JP: Pensava que a questão do Orçamento teria mudanças, não relacionadas com as exonerações, mas com a questão das mudanças de prática no país. Independentemente de haver ou não exonerações, esperava que João Lourenço imprimisse na questão da gestão do país uma outra prática. Uma delas era a participação. Continuamos a não sentir isso. E outra questão era a priorização dos setores chave, principalmente os setores sociais. Por exemplo, a nível da saúde, os hospitais não têm absolutamente nada. Pensava que íamos ter este ano um Orçamento que iria tentar rever esta situação. E na Educação é a mesma coisa. Há escolas em que os pais é que continuam a suportar as despesas das escolas. Portanto, a expectativa era maior em relação a isso.
DW África: Por exemplo, quando sai à rua, João Lourenço parece menos preocupado com a sua segurança do que o antecessor, José Eduardo dos Santos, e a guarda presidencial até é mais discreta. Mas a verdade é que só para a Casa de Segurança do Presidente da República estão previstos mais de 77 milhões de kwanzas. Acha que é uma prova de que o Orçamento continuará "militarizado"?
JP: Esse é um indicador. O Orçamento demonstra, em princípio, essa prioridade. Acredito que obviamente vai haver insatisfação daqui não a muito tempo. Já não há reacções das pessoas, como havia no início, à questão das exonerações. As pessoas não estão a ver mudanças concretas no nível de vida no dia-a-dia e há tendência para [a situação] se agravar.
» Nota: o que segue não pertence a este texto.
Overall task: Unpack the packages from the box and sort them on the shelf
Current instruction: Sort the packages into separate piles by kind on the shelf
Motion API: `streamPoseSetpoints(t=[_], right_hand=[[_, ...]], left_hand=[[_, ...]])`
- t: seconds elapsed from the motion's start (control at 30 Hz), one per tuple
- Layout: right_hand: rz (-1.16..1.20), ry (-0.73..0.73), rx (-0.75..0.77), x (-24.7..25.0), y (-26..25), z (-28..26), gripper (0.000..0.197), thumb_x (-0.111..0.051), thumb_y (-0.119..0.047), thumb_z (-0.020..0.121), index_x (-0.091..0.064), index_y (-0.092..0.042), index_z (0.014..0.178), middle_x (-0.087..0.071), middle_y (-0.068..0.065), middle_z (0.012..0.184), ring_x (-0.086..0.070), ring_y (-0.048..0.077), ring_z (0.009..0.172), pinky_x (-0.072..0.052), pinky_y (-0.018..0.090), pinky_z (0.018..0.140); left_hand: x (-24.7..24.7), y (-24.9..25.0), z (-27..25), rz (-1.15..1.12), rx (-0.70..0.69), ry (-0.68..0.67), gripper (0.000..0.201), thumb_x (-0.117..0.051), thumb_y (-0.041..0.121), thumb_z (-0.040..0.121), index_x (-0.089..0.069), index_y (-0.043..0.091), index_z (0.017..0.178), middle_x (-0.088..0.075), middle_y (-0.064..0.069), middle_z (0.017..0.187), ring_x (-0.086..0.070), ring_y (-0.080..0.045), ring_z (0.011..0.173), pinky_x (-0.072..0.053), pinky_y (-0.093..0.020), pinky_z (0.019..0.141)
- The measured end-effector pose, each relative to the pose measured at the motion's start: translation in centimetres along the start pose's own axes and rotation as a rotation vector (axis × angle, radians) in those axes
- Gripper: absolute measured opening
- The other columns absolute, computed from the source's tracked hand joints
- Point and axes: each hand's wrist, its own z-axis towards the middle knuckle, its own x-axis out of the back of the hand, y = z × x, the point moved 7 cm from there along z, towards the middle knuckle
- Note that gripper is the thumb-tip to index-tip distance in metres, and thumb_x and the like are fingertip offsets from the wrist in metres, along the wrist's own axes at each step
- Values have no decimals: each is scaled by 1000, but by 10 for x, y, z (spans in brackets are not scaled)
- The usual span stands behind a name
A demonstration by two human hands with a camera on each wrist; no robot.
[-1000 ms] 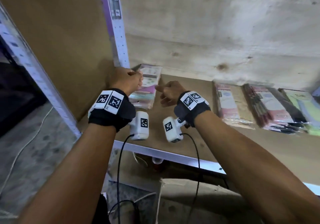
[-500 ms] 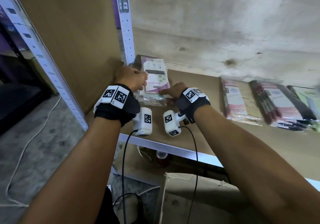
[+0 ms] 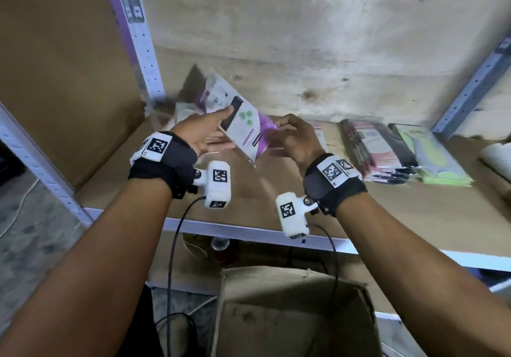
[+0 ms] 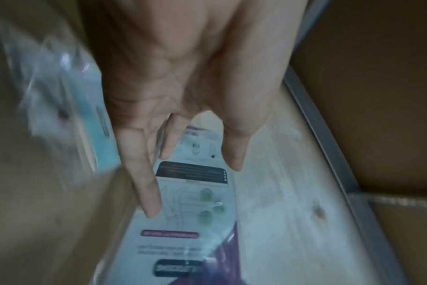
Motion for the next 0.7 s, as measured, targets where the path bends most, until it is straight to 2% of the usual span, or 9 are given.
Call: streamPoseSetpoints(t=[0.07,0.13,0.17,0.23,0.33,0.43,0.53,0.63,0.7], right_hand=[[-113,-16,161,18,-16,-14,12,-66,2,86,-57,-2,91,-65,19,82,-62,30,74,-54,40,70],[-282,-64,310,28,-26,-30,10,-70,2,83,-61,0,88,-68,16,82,-65,29,74,-53,35,72],[-373,-77,368,35,-29,-38,11,-71,0,80,-64,-3,88,-69,10,84,-66,21,75,-53,28,71],[-571,-84,479,46,-31,-52,17,-73,-4,76,-68,-10,90,-67,0,90,-61,11,80,-46,16,78],[-782,-110,488,65,-19,-63,33,-84,-24,70,-69,-20,99,-62,1,110,-54,19,104,-39,19,91],[-644,-105,380,94,-3,-65,56,-85,-52,62,-65,-31,110,-60,-3,120,-54,7,113,-41,8,90],[-347,36,245,123,5,-61,56,-78,-59,68,-63,-28,113,-64,-10,118,-58,-11,103,-43,3,79],[-82,153,99,144,20,-53,36,-71,-44,84,-62,-21,110,-69,-5,106,-66,7,99,-50,25,79],[58,146,2,147,31,-50,31,-72,-28,87,-60,-14,112,-68,6,105,-68,21,92,-53,36,75]], left_hand=[[-19,0,-1,-150,40,-65,71,-85,40,71,-55,1,122,-62,-25,115,-71,-37,97,-61,-42,70],[-34,3,-2,-260,63,-134,81,-88,41,66,-49,1,126,-59,-31,119,-69,-44,99,-60,-47,73],[-43,3,-1,-291,72,-174,82,-88,42,66,-48,3,126,-60,-32,119,-69,-46,99,-60,-47,74],[-54,-1,0,-325,78,-198,71,-84,40,72,-48,5,122,-63,-31,117,-71,-41,98,-60,-45,74],[-62,-16,2,-295,104,-136,36,-70,26,89,-56,6,115,-69,-21,111,-74,-25,90,-61,-34,64],[-72,-28,5,-248,101,-122,15,-63,19,94,-63,8,104,-73,-11,99,-74,-16,82,-61,-29,69],[-86,-34,6,-198,91,-148,13,-63,21,94,-64,13,104,-73,-3,98,-71,-13,87,-58,-25,69],[-103,-40,5,-198,86,-200,17,-64,22,93,-65,13,106,-77,-2,92,-74,-12,78,-58,-22,60],[-113,-43,6,-199,85,-226,25,-64,23,93,-64,12,115,-75,-3,103,-73,-13,84,-59,-22,62]])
Portanto, o custo de vida vai aumentar, possivelmente o kwanza vai desvalorizar-se e isto vai ter repercussões na vida das pessoas ainda mais graves. Possivelmente este investimento no setor da segurança e no setor militar pode ser um pouco para pôr-nos atentos se não vai aumentar a repressão daqui a pouco tempo.
DW África: E no capítulo dos direitos humanos e da liberdade de expressão, por exemplo, a Omunga já notou mudanças?
JP: Sim, a esse nível temos sentido mudanças, inclusivamente em alguma relação com as instituições. Tem havido algum cuidado nas instituições de reagir às nossas petições, pelo menos vai havendo respostas. É mesmo visível esse tipo de mudança, mas isso não significa que depois na prática, no dia-a-dia, mudem no relacionamento com os cidadãos.
A polícia continua com os mesmos procedimentos, os tribunais pouco mudaram os seus comportamentos, as administrações municipais não mudaram a sua relação com os cidadãos. Portanto, continua a haver uma relação de violência. É só vermos, aqui no Lobito, vários casos em que a polícia interveio a mando da administração para agredir os cidadãos que tinham ocupado terrenos. Continua a não haver capacidade de negociação, de mediação, de envolvimento. Este tipo de prática continua na mesma.